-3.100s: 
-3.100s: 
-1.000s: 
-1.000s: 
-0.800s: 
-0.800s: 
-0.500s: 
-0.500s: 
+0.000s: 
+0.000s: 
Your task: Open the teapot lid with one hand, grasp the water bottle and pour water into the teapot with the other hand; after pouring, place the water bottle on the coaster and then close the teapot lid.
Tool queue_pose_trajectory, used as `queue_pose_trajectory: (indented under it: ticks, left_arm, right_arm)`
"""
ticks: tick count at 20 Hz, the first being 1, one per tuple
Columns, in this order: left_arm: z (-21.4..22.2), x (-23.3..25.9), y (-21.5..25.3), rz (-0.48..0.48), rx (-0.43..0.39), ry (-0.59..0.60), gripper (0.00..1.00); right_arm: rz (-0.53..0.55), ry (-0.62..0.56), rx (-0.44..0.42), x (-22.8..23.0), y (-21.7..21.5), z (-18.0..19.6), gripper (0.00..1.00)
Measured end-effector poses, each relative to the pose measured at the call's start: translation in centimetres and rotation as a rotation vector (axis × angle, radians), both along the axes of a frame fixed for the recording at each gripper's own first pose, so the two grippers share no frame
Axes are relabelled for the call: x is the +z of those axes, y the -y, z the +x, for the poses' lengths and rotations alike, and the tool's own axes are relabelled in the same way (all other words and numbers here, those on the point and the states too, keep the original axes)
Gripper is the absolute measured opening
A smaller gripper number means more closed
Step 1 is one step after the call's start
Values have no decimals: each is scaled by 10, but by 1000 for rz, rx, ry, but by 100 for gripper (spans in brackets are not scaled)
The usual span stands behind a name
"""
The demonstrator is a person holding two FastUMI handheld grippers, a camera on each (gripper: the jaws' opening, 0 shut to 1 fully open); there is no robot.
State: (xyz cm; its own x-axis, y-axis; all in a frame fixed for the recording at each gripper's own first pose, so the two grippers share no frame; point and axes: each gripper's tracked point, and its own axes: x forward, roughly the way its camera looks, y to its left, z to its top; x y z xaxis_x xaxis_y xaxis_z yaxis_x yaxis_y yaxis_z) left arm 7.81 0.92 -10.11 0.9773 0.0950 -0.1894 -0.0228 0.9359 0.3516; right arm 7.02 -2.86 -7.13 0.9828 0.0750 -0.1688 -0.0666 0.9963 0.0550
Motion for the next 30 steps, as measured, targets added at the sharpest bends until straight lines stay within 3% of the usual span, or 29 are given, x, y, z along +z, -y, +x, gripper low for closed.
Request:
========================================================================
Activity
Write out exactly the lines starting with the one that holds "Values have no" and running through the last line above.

Worked solution
Values have no decimals: each is scaled by 10, but by 1000 for rz, rx, ry, but by 100 for gripper (spans in brackets are not scaled)
The usual span stands behind a name
"""
The demonstrator is a person holding two FastUMI handheld grippers, a camera on each (gripper: the jaws' opening, 0 shut to 1 fully open); there is no robot.
State: (xyz cm; its own x-axis, y-axis; all in a frame fixed for the recording at each gripper's own first pose, so the two grippers share no frame; point and axes: each gripper's tracked point, and its own axes: x forward, roughly the way its camera looks, y to its left, z to its top; x y z xaxis_x xaxis_y xaxis_z yaxis_x yaxis_y yaxis_z) left arm 7.81 0.92 -10.11 0.9773 0.0950 -0.1894 -0.0228 0.9359 0.3516; right arm 7.02 -2.86 -7.13 0.9828 0.0750 -0.1688 -0.0666 0.9963 0.0550
Motion for the next 30 steps, as measured, targets added at the sharpest bends until straight lines stay within 3% of the usual span, or 29 are given, x, y, z along +z, -y, +x, gripper low for closed.
Request:

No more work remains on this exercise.